Make a difference in the life of a person who needs a liver transplant at University Health by becoming a living liver donor.
What Is Living Liver Donation?
Living liver donation is when a person donates a portion of their liver to someone in need of a liver transplant. This allows patients to get a new liver before their condition gets worse. Due to a shortage of deceased liver donors, living donation is the quickest way for your family member or friend to get a liver transplant.
Liver Donation Facts
Be aware of these important facts if you’re considering living liver donation:
- The liver is the second most-commonly transplanted organ.
- You can safely donate up to 70% of your liver because your liver can regenerate and fully support your body’s needs in a very short period of time.
- The liver does not necessarily go back to full size; it just increases to meet the demands of the body. Most of the time this is about 80% of its original size.
- According to the U.S. government's organ donation statistics, nearly 7,400 people became living organ donors in 2019.
Only Living Liver Donation Program in South Texas
University Health Transplant Institute has performed over 300 living-donor liver transplants since we started in 1999. Our Institute performed the first liver paired donation in the United States.
Why You Should Donate
The wait for a liver transplant can be long. During the wait, some people’s liver failure gets worse. Some die waiting for a liver transplant. Living donation shortens wait times and improves the quality of life for patients with liver failure.

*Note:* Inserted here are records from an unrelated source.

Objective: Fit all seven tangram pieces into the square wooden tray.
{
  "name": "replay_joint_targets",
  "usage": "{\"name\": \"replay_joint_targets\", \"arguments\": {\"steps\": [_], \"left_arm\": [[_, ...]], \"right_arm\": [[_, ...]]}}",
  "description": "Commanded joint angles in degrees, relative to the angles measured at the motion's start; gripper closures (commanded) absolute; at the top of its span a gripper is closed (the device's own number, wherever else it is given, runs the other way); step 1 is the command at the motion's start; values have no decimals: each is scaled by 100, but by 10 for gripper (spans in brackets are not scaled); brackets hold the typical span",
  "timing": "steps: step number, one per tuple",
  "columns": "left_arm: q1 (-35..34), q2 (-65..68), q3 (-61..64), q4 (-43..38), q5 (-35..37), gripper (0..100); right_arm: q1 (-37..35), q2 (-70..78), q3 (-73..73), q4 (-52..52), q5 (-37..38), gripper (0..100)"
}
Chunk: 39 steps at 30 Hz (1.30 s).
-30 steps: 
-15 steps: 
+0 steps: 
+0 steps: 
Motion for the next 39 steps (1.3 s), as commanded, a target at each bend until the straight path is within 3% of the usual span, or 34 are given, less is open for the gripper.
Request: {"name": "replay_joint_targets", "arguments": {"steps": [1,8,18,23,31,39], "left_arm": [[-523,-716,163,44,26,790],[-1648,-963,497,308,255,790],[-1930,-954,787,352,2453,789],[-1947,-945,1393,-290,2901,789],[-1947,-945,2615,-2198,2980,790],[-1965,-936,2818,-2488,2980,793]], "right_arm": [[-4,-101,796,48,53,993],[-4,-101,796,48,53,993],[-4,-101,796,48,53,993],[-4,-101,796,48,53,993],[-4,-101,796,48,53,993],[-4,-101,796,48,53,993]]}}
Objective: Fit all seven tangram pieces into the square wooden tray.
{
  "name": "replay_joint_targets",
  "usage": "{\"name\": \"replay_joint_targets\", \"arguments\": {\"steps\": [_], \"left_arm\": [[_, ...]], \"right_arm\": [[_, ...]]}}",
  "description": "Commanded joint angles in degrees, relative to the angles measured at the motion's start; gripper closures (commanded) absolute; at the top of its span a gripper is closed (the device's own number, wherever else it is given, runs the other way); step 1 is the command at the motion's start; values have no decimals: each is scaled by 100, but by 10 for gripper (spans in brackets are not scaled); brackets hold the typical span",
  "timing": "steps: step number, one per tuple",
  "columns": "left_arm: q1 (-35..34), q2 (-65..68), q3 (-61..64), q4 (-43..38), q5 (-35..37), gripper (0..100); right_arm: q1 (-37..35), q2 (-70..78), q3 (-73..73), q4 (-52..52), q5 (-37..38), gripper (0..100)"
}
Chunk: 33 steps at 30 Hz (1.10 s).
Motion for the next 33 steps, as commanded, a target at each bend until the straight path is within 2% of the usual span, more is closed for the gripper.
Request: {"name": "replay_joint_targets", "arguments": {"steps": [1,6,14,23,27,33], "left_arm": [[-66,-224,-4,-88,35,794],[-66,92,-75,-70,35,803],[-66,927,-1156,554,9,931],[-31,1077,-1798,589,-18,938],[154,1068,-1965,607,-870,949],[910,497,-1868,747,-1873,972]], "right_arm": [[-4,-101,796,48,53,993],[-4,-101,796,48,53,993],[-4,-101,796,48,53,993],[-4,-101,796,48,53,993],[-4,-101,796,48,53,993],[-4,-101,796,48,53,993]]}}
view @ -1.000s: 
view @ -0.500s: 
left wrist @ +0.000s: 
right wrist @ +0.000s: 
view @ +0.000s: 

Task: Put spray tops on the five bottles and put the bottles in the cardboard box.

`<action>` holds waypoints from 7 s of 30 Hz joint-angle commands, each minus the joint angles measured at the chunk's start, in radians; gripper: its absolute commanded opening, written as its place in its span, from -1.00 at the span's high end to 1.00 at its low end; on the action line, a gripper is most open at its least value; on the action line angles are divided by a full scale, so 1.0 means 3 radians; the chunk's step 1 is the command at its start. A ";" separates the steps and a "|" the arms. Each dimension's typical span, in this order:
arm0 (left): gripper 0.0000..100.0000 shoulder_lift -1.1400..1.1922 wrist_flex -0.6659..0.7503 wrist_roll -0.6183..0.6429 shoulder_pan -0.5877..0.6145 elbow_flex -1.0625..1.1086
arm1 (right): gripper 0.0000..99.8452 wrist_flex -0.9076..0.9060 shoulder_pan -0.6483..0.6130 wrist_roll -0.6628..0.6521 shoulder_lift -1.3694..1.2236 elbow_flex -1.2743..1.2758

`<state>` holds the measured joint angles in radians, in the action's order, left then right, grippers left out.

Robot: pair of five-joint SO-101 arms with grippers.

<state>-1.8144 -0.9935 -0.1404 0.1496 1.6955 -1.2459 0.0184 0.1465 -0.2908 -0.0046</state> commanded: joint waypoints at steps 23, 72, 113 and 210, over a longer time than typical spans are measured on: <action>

Who Can Be a Living Liver Donor?
Living liver donors must:
- Be between the ages of 18 and 55 years old
- Go through an evaluation and testing process
- Have a stable living situation with family or social support
- Be in excellent health with no chronic health conditions
- Understand the risks and possible complications of liver donation
- Have a healthy weight
Types of Living Donations
You do not have to be a blood relative to be a compatible match with a recipient. Many friends, distant relatives, co-workers and even strangers have become living donors to those in need of a liver transplant. Common types of living liver donations include:
- Direct – You name the specific person to receive a part of your liver for transplant, usually a family member or close friend
- Paired– You give part of your liver to a compatible recipient, and your chosen recipient gets a compatible donation from another person
- Nondirect – You donate part of your liver to an unknown compatible recipient that needs a transplant
Becoming a Living Donor
Count on the transplant team at University Health to make sure it’s safe for you to become a donor. Your first step is to complete and submit the living liver donor health history questionnaire.
Expect a screening call and several evaluation steps to learn whether you can donate a part of your liver. Your recipient covers the cost of your tests and surgery. Your evaluation may take a few weeks to complete.
Your Living Donor Coordinator
Make an informed decision about living liver donation with help from the knowledgeable living donor coordinator at University Health Transplant Institute. Your coordinator will help ensure you have the information you need.
Individualized Donor Support
If you need more information about living donation, ask your coordinator to set up one-on-one meetings for you with:
- Previous living donor
- Transplant social worker
- Transplant surgeon
You have the right to change your mind or decline donation at any time during the process. We protect your privacy regardless of your decision.
Your Guide to Making an Informed Decision
Learn detailed information about becoming a living liver donor by viewing our comprehensive booklet:
Find out more about:
- How to begin the donor process
- Donor evaluation and testing
- Surgery to remove part of your liver
- Recovery time
- Risks and possible complications
- Life after donation
- Benefits for donors
High-Quality Care and Patient Outcomes
Review our transplant quality and recognition information that shows our program provides high-quality care. Our Scientific Registry of Transplant Recipients (SRTR) data and reports show we meet or exceed the national expectations for patient survival. That means we have outstanding patient outcomes for a liver transplant.